Output the entries exactly. Start at the first line, finish with the line containing "Each request in", and omit the pictures.
[Opening Provided entries section]
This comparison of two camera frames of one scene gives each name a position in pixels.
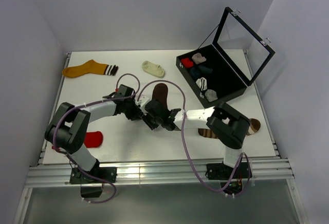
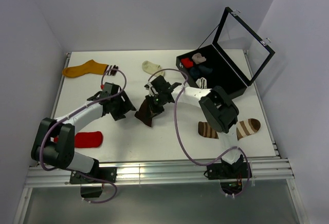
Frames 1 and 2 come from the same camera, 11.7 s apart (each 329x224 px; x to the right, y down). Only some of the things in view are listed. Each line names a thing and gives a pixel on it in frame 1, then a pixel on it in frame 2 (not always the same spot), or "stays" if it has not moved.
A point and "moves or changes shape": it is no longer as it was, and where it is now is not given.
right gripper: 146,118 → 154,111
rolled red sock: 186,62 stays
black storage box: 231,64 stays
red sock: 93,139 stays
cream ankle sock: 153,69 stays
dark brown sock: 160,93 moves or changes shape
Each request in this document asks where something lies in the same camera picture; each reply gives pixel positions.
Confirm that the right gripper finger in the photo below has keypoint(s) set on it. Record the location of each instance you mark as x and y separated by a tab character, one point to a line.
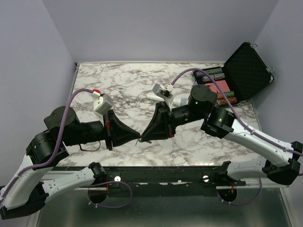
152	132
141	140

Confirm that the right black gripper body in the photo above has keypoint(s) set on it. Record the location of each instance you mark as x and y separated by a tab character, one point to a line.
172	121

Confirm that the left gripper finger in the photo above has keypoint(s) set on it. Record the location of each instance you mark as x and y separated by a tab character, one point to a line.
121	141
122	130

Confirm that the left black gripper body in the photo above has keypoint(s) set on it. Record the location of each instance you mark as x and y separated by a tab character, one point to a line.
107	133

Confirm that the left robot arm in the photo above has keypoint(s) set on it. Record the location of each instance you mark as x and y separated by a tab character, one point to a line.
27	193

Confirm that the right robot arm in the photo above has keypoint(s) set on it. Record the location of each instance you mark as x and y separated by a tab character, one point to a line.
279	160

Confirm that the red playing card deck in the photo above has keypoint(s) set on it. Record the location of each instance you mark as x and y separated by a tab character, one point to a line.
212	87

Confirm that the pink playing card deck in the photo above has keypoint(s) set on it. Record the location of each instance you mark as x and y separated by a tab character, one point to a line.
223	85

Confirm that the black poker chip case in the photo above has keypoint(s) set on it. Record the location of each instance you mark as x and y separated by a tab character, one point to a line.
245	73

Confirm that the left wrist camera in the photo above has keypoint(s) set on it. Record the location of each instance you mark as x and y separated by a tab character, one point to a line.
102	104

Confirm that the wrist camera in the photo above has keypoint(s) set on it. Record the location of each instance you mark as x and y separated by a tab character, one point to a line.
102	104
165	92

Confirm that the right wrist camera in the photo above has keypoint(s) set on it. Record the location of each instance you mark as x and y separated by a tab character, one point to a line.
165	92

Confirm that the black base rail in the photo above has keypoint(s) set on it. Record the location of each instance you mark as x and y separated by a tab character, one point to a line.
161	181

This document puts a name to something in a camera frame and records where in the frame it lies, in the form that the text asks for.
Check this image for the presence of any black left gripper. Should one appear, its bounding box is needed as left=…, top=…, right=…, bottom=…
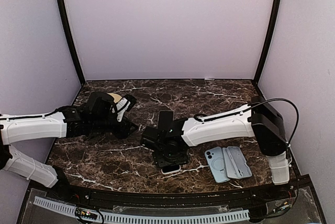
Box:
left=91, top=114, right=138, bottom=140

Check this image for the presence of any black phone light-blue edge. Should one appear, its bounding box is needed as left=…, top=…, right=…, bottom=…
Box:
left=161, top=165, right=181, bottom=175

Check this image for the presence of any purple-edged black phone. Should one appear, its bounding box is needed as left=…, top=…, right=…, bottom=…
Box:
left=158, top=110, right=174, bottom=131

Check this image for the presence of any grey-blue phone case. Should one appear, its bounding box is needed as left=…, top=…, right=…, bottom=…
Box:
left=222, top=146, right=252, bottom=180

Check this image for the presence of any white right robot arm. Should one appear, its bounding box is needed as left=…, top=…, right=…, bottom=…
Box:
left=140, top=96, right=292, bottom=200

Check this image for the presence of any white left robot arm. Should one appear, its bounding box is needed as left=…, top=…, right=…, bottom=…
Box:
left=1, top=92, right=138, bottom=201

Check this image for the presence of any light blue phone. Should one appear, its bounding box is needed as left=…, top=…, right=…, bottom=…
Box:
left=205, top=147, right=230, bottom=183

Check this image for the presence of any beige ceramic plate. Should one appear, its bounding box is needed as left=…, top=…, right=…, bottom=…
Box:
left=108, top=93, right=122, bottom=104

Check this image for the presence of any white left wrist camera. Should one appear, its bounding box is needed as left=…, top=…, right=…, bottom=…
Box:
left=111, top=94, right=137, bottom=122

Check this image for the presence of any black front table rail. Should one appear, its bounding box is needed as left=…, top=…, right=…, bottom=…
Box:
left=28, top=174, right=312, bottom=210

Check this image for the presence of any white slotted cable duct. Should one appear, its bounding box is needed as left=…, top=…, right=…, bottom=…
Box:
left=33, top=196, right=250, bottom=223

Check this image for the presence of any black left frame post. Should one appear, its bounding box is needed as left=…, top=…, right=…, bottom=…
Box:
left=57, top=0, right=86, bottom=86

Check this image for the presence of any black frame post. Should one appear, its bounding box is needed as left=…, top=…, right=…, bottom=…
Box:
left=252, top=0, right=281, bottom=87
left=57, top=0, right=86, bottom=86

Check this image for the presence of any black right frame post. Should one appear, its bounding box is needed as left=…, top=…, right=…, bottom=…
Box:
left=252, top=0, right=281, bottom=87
[Closing Provided entries section]
▸ **Written solution**:
This comparison of two camera frames of one scene gives each name a position in pixels.
Frames 1 and 2 come from the same camera, 11.7 s apart (each 329x224 px; x to the right, y down). Only some of the things in view are listed. Each line names a thing and gives a pixel on it in frame 1, then a pixel on it in frame 2 (not always the same spot), or "stays" if it has not moved.
A point and "moves or changes shape": it is no longer as it was, and where it is now is not given.
right gripper: 146,118 → 154,111
rolled red sock: 186,62 stays
black storage box: 231,64 stays
red sock: 93,139 stays
cream ankle sock: 153,69 stays
dark brown sock: 160,93 moves or changes shape
Each request in this document asks where something lies in the same camera picture; each reply gives pixel positions.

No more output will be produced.